* [Work task] Output the entries below so that they read exactly as they do now.

* [Input data]
■ ■ ■ ■ ■

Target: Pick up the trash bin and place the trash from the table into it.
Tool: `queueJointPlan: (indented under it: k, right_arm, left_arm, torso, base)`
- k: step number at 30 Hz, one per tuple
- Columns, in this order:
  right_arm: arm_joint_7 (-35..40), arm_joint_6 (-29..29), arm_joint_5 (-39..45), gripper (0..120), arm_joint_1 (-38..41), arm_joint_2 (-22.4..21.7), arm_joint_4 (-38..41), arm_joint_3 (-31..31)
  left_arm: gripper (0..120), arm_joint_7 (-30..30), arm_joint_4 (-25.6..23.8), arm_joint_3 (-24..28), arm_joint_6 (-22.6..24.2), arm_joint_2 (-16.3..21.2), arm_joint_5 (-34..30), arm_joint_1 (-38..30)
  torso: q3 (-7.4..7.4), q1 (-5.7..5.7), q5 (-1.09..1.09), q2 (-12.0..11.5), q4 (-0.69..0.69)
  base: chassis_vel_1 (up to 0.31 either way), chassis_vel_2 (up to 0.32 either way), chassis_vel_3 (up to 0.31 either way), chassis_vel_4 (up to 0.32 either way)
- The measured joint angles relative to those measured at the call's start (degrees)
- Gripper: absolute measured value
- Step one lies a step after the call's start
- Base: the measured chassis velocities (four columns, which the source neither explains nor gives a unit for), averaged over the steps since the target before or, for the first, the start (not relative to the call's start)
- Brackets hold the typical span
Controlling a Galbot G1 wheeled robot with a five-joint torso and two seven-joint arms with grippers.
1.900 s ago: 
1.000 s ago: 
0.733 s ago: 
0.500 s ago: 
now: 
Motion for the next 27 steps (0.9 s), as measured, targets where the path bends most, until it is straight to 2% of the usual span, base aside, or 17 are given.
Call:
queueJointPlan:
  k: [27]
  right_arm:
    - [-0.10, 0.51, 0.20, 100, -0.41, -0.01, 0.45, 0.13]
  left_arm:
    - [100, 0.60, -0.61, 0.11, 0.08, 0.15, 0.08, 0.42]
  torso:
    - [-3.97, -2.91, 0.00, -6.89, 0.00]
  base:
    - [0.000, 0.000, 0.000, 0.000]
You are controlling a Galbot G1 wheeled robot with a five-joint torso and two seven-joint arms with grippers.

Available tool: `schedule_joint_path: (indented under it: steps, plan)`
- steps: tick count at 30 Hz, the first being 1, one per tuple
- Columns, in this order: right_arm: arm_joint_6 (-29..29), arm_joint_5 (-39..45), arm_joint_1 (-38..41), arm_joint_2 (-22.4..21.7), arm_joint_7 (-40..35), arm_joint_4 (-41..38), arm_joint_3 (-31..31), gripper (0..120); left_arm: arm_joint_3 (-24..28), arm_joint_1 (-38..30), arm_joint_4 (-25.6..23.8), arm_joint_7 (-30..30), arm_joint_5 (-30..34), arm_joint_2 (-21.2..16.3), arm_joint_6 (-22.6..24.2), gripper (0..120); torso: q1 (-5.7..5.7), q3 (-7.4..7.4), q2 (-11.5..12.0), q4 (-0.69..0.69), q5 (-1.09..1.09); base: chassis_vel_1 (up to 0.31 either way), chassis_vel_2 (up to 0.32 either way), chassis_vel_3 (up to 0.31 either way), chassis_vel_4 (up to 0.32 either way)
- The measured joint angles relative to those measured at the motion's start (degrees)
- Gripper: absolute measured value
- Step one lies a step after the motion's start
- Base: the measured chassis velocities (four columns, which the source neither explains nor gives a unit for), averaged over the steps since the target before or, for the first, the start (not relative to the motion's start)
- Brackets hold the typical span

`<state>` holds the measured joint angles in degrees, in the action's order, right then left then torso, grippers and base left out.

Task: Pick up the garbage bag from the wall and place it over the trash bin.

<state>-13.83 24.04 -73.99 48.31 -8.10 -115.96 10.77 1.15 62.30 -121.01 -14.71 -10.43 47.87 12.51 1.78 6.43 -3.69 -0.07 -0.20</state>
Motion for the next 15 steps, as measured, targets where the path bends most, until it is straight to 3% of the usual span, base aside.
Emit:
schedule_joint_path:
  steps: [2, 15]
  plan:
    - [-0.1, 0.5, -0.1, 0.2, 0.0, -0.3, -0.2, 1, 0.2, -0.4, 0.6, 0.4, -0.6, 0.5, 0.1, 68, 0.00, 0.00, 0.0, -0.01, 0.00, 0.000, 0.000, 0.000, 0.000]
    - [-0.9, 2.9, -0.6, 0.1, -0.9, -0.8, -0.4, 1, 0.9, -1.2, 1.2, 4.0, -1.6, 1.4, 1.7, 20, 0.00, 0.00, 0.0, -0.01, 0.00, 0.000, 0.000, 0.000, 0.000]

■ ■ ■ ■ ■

* [Completed task]
Target: Pick up the trash bin and place the trash from the table into it.
Tool: `queueJointPlan: (indented under it: k, right_arm, left_arm, torso, base)`
- k: step number at 30 Hz, one per tuple
- Columns, in this order:
  right_arm: arm_joint_7 (-35..40), arm_joint_6 (-29..29), arm_joint_5 (-39..45), gripper (0..120), arm_joint_1 (-38..41), arm_joint_2 (-22.4..21.7), arm_joint_4 (-38..41), arm_joint_3 (-31..31)
  left_arm: gripper (0..120), arm_joint_7 (-30..30), arm_joint_4 (-25.6..23.8), arm_joint_3 (-24..28), arm_joint_6 (-22.6..24.2), arm_joint_2 (-16.3..21.2), arm_joint_5 (-34..30), arm_joint_1 (-38..30)
  torso: q3 (-7.4..7.4), q1 (-5.7..5.7), q5 (-1.09..1.09), q2 (-12.0..11.5), q4 (-0.69..0.69)
  base: chassis_vel_1 (up to 0.31 either way), chassis_vel_2 (up to 0.32 either way), chassis_vel_3 (up to 0.31 either way), chassis_vel_4 (up to 0.32 either way)
- The measured joint angles relative to those measured at the call's start (degrees)
- Gripper: absolute measured value
- Step one lies a step after the call's start
- Base: the measured chassis velocities (four columns, which the source neither explains nor gives a unit for), averaged over the steps since the target before or, for the first, the start (not relative to the call's start)
- Brackets hold the typical span
Controlling a Galbot G1 wheeled robot with a five-joint torso and two seven-joint arms with grippers.
1.900 s ago: 
1.000 s ago: 
0.733 s ago: 
0.500 s ago: 
now: 
Motion for the next 27 steps (0.9 s), as measured, targets where the path bends most, until it is straight to 2% of the usual span, base aside, or 17 are given.
Call:
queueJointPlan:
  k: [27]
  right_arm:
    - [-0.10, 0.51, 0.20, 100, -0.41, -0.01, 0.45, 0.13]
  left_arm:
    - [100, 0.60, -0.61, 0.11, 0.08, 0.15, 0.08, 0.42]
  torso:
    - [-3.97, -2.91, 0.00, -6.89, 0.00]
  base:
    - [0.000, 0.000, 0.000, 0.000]
You are controlling a Galbot G1 wheeled robot with a five-joint torso and two seven-joint arms with grippers.

Available tool: `schedule_joint_path: (indented under it: steps, plan)`
- steps: tick count at 30 Hz, the first being 1, one per tuple
- Columns, in this order: right_arm: arm_joint_6 (-29..29), arm_joint_5 (-39..45), arm_joint_1 (-38..41), arm_joint_2 (-22.4..21.7), arm_joint_7 (-40..35), arm_joint_4 (-41..38), arm_joint_3 (-31..31), gripper (0..120); left_arm: arm_joint_3 (-24..28), arm_joint_1 (-38..30), arm_joint_4 (-25.6..23.8), arm_joint_7 (-30..30), arm_joint_5 (-30..34), arm_joint_2 (-21.2..16.3), arm_joint_6 (-22.6..24.2), gripper (0..120); torso: q1 (-5.7..5.7), q3 (-7.4..7.4), q2 (-11.5..12.0), q4 (-0.69..0.69), q5 (-1.09..1.09); base: chassis_vel_1 (up to 0.31 either way), chassis_vel_2 (up to 0.32 either way), chassis_vel_3 (up to 0.31 either way), chassis_vel_4 (up to 0.32 either way)
- The measured joint angles relative to those measured at the motion's start (degrees)
- Gripper: absolute measured value
- Step one lies a step after the motion's start
- Base: the measured chassis velocities (four columns, which the source neither explains nor gives a unit for), averaged over the steps since the target before or, for the first, the start (not relative to the motion's start)
- Brackets hold the typical span

`<state>` holds the measured joint angles in degrees, in the action's order, right then left then torso, grippers and base left out.

Task: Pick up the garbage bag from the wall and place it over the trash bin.

<state>-13.83 24.04 -73.99 48.31 -8.10 -115.96 10.77 1.15 62.30 -121.01 -14.71 -10.43 47.87 12.51 1.78 6.43 -3.69 -0.07 -0.20</state>
Motion for the next 15 steps, as measured, targets where the path bends most, until it is straight to 3% of the usual span, base aside.
Emit:
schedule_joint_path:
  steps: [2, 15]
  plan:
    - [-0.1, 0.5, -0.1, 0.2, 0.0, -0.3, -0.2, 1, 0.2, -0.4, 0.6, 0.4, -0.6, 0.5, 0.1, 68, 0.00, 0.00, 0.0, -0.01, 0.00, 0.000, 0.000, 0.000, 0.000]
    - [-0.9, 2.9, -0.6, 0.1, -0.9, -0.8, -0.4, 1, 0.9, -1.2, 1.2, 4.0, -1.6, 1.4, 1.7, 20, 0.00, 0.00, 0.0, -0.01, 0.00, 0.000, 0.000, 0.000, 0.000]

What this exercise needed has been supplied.